Cameron Chatwin, a senior in recreation and sports management from Meza, Arizona shoots a three-pointer against Colorado School of Mines on Jan. 4. Photo taken by Breanna Biorato
The Dixie State University men’s basketball team has its longest road trip of the season ahead of them as they prepare for Metropolitan State University-Denver on Jan. 10 and Chadron State University on Jan. 11.
The Trailblazers are coming off a tough one-point overtime loss to Colorado School of Mines. The final score of 79-80 on Jan. 4 marked the team’s first loss of the season in conference play. The day before, the team celebrated a 75-61 victory against the University of Colorado-Colorado Springs. Head coach Jon Judkins said it is important the team overcomes the long travel it has coming up.
Judkins said: “This is a very important trip. One, we just came off a loss which is tough and two, it’s the longest trip we have all year long. We fly to Denver then we have to drive 4 hours to another game the next night. It’s the longest trip of the teams we’ve played in our conference.”
Frank Staine, a freshman general studies major from Inglewood, California, said his time playing for DSU has been surreal.
“I feel like I’m dreaming most of the time,” Staine said. “It’s just like everything a college basketball player could think about or want, so I’m just thankful every day that I have the opportunity and I try to make the most of it.”
Dason Youngblood, a junior communication studies major from South Jordan, said the loss taught the team to focus on the little things.
“There are a lot of things we could have done differently that could have changed the game, but it was a fun game so we just gotta focus on the little things,” Youngblood said.
In the game against Colorado Mines, Youngblood racked in 11 points, two assists, two rebounds and three steals. Staine contributed with four rebounds, one assist and one steal. The day before against UCCS, Staine led the team with 20 points, six rebounds, three assists and three steals. Youngblood brought in eight points, five rebounds, four assists and one steal.
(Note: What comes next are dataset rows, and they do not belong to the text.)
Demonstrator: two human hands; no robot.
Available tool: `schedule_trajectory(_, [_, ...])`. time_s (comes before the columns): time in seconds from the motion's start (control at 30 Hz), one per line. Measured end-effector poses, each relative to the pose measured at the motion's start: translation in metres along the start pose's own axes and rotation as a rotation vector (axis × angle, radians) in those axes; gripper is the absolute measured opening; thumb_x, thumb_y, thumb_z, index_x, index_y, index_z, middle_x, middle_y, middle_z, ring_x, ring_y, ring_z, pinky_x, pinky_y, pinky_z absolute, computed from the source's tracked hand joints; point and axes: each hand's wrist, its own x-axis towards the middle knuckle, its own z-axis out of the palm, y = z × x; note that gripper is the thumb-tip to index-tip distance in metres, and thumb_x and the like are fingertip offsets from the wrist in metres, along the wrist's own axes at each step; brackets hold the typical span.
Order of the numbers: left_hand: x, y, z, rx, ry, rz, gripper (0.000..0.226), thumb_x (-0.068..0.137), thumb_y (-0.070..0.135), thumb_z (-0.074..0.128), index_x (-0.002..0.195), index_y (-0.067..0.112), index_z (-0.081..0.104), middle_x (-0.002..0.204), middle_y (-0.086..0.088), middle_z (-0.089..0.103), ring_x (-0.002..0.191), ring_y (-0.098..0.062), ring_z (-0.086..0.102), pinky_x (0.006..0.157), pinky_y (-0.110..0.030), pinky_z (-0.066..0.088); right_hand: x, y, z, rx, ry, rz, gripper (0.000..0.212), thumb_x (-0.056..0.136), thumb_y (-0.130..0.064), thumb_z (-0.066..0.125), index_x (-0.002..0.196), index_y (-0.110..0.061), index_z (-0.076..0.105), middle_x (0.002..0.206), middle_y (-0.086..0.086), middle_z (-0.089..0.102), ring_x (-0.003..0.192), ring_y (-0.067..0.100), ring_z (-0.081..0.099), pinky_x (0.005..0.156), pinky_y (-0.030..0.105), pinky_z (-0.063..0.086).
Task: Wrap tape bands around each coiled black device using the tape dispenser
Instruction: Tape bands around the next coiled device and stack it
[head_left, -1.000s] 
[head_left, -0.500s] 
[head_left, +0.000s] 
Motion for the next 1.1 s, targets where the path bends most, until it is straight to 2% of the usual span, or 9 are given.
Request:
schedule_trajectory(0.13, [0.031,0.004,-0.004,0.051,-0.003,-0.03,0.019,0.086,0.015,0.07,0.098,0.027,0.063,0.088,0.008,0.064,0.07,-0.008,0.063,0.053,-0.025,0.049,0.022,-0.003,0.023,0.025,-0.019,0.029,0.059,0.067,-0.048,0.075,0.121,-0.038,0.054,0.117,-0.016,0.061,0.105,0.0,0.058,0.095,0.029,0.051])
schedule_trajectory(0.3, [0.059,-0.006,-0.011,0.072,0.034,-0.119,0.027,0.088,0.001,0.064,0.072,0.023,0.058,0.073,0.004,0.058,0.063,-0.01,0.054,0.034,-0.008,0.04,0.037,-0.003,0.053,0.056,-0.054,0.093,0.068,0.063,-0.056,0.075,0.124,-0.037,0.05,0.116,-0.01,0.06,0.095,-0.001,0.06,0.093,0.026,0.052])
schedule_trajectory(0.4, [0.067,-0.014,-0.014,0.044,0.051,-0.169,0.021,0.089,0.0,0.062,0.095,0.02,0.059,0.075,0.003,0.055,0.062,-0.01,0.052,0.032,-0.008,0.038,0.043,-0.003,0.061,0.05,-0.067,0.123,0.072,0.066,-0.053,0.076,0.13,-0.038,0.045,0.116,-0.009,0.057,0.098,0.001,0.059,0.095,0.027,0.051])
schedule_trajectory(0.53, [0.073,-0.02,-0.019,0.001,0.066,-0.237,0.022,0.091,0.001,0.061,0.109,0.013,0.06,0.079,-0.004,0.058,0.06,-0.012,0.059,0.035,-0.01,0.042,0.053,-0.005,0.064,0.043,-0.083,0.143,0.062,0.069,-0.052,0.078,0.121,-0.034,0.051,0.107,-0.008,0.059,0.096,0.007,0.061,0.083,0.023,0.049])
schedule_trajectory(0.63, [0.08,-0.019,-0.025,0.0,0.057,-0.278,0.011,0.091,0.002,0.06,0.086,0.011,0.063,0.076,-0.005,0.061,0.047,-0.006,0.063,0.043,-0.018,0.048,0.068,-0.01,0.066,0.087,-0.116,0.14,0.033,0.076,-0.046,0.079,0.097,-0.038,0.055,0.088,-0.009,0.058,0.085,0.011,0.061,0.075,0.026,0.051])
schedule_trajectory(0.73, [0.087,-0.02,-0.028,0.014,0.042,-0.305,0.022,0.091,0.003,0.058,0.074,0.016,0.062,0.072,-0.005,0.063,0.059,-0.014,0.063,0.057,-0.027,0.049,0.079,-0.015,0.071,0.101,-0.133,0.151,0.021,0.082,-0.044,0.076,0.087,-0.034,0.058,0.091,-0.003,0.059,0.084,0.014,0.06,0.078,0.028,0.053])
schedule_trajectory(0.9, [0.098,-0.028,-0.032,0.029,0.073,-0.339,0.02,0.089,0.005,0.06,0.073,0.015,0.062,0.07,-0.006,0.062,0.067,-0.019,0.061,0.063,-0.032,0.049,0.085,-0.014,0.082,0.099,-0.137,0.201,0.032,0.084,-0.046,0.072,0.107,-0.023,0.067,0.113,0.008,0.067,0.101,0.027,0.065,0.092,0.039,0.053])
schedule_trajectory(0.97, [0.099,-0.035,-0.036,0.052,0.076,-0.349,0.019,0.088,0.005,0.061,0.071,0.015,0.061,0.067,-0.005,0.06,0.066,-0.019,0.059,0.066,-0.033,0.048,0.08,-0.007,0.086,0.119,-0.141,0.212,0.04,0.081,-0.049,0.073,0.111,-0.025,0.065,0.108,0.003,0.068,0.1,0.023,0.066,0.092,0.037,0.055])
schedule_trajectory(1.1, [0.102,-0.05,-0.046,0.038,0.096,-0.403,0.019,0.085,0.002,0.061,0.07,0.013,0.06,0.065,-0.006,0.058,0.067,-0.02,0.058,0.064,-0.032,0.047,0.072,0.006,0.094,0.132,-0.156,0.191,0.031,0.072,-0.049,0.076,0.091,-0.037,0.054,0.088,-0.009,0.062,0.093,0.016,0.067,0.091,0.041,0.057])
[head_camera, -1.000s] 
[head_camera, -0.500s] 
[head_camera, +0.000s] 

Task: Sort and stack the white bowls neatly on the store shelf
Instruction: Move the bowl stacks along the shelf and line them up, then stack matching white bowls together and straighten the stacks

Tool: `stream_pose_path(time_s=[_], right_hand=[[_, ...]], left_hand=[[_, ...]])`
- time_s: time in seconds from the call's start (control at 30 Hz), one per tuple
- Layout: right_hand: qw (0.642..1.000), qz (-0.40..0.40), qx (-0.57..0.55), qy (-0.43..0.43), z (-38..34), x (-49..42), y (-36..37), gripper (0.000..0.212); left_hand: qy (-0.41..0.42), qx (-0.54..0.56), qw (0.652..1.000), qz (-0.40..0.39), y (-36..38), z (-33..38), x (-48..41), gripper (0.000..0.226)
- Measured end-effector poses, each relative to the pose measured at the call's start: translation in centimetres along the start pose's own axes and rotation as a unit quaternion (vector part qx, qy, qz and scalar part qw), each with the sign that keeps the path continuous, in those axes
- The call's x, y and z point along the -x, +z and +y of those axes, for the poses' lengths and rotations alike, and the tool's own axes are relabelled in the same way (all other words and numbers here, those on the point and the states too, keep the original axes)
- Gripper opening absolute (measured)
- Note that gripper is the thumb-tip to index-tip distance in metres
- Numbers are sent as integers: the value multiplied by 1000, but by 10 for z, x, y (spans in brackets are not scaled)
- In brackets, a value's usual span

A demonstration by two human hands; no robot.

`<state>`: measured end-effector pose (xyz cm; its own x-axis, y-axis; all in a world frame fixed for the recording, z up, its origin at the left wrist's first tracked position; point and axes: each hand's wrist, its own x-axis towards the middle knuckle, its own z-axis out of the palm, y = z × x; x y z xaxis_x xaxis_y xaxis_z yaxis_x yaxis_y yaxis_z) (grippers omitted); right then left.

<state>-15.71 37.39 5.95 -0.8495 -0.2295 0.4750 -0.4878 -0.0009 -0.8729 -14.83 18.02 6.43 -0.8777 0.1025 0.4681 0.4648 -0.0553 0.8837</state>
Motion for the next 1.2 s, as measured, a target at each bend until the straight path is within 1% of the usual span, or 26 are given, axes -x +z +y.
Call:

Judkins said: “The reason why we’ve done as well as we have this early is because they’re playing together. The two games that we’ve lost is when we stop doing that. We stop sharing the ball [and] we try to maybe do too much ourselves. I don’t think there’s a weak link on our team, so it’s nice to get that ball moving from side to side and if you’re open, then shoot it.”
The Trailblazers said their team’s greatest asset is the strength in its numbers.
“We’re unpredictable; we can’t say who is going to be our high scorer because we always have someone that can step up in any game,” Staine said.
A major challenge every team in the Rocky Mountain Athletic Conference has to face is back to back games.
“It’s a long season and you get worn out,” Judkins said. “I thought Saturday I felt that. I thought we were a little tired playing three games in a week then playing back to back. The back to back stuff is really hard.”
Despite the challenges, DSU holds an 11-2 overall record.
DSU will face MSU-Denver on Jan. 10 in Denver, Colorado, and Chadron on Jan. 11 in Chadron, Nebraska. Both games will be at 7:30 p.m.
Staine said the entire team is eager to bounce back.
“It’ll be a tough test but I think we will be ready. We’ll be hungry to get out there and play two more games,” Youngblood said.
While watching film is a major factor in preparing for an opponent, the Trailblazers said they stay focused on themselves.
“Sometimes you focus too hard on how to stop them and you forget about things you need to work on or what you can hurt them with, so we do both,” Judkins said.